In the third phase there was a return to the figurative and in one sense it integrate the expressive intentions and manners of the two earlier phases. In the drawings of this phase, the line comes out of its narcissistic contemplation of the self-sufficiency of its bareness which was not unlike the Brahman or the Parmenidean plenum being completely satisfied with its absolute reticence about the marvellous variety of creation, Becoming. To be fair to those who have rated such works highly, I must confess to a growing disenchantment with the abstract. This way well be due to a deficiency in sensibility. But I happen to believe that while a mathematical structure undergirds the created world, it is wrong to see, in the manner of Galileo, only the structure as real and the sensuous form that envelopes it as unreal, to accept only the frequency numbers of light and forget the rainbow spectrum. Further, the drawings of landscapes by Van Gogh can show every variety of stoke, autonomous on its own in one way, but still retaining the power to designate flower and leaf, flowing rivulet and floating cloud. Enlarge a tiny area of the costume from a painting by Rembrandt or even Franz Hals and you can get abstracts finer than in Mondrian. Art, like the creation, can integrate abstract structure and sensuous morphology. I responded to the change in Arpita’s drawings in the third phase because they pointed to the world out there less ambiguously even if still only suggestively. They evoked spiny creepers tracing arabesques on stretches of sand, ground covered with wisps of straw or needles of casuarina or pine.
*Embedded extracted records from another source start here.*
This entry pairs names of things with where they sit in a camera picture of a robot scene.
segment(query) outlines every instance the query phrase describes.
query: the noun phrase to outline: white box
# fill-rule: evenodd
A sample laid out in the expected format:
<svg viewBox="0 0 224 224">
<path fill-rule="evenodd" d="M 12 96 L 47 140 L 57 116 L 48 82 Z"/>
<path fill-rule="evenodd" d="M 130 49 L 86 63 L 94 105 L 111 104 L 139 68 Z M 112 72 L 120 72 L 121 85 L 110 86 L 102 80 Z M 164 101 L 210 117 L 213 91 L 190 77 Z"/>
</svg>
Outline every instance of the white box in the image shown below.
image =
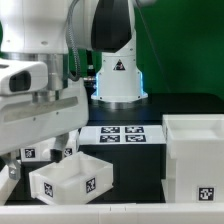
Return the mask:
<svg viewBox="0 0 224 224">
<path fill-rule="evenodd" d="M 82 152 L 29 175 L 31 196 L 50 205 L 86 204 L 113 187 L 113 165 Z"/>
<path fill-rule="evenodd" d="M 224 116 L 164 115 L 167 201 L 224 202 Z"/>
<path fill-rule="evenodd" d="M 79 147 L 78 130 L 20 149 L 22 162 L 51 161 L 51 149 L 62 151 L 62 158 L 75 154 Z"/>
</svg>

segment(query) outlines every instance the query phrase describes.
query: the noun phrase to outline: yellow warning triangle sticker
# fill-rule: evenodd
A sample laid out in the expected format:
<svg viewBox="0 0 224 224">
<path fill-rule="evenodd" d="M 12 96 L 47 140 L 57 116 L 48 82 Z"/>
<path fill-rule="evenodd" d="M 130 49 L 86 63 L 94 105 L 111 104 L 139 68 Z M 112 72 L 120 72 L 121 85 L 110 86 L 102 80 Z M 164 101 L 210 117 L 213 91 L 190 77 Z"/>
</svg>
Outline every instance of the yellow warning triangle sticker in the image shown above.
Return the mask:
<svg viewBox="0 0 224 224">
<path fill-rule="evenodd" d="M 118 62 L 117 62 L 117 64 L 116 64 L 116 66 L 114 67 L 114 71 L 125 71 L 126 69 L 125 69 L 125 67 L 124 67 L 124 65 L 123 65 L 123 63 L 122 63 L 122 61 L 121 60 L 119 60 Z"/>
</svg>

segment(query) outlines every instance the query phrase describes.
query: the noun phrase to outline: green wall
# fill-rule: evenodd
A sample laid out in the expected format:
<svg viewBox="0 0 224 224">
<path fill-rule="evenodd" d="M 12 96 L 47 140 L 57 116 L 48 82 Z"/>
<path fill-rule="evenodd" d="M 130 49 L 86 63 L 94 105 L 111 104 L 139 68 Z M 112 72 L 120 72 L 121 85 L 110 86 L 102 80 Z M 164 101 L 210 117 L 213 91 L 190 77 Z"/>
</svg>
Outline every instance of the green wall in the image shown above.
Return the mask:
<svg viewBox="0 0 224 224">
<path fill-rule="evenodd" d="M 137 64 L 145 90 L 212 93 L 224 99 L 224 1 L 158 0 L 142 12 L 161 62 L 136 10 Z M 85 74 L 85 51 L 80 56 Z M 94 53 L 97 69 L 100 60 Z"/>
</svg>

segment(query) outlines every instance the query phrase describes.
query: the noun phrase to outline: white plastic bin
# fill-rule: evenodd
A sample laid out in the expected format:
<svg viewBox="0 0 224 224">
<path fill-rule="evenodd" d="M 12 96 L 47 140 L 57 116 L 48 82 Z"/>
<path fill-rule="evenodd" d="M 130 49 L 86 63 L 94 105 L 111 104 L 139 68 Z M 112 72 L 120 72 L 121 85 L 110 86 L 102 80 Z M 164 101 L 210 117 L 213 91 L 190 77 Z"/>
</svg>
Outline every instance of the white plastic bin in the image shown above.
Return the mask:
<svg viewBox="0 0 224 224">
<path fill-rule="evenodd" d="M 113 165 L 82 152 L 29 175 L 31 196 L 50 205 L 86 204 L 113 187 Z"/>
<path fill-rule="evenodd" d="M 164 115 L 163 131 L 167 201 L 224 202 L 224 115 Z"/>
</svg>
But it is the dialectically integrated paintings, most of them in water colour though a few are in oils, that are finer. The manner of the drawings contributes to them without demanding overriding attention to itself. Lines of short strokes or dots form a backdrop like the lines of hanging willows in Kulu paintings or the lines of falling rain in Basohli paintings of Nayikas going to their rendezvous on nights of storm and rain. The main images that build up the composition as well as the way they relate to one another, recover the fantasy world of the first phase, but in less plangent colours, withgreater delicacy of drawing and a lyricism which, if its quiet on the surface, springs from greater depths. This evocativeness remains even when the fantasy - butterflies in unlikely places, flowers sprouting in empty space - is wholly absent and more familiar scenes are presented in some paintings. But in these landscapes, the familiar earth becomes paradisiac under the visiting moon.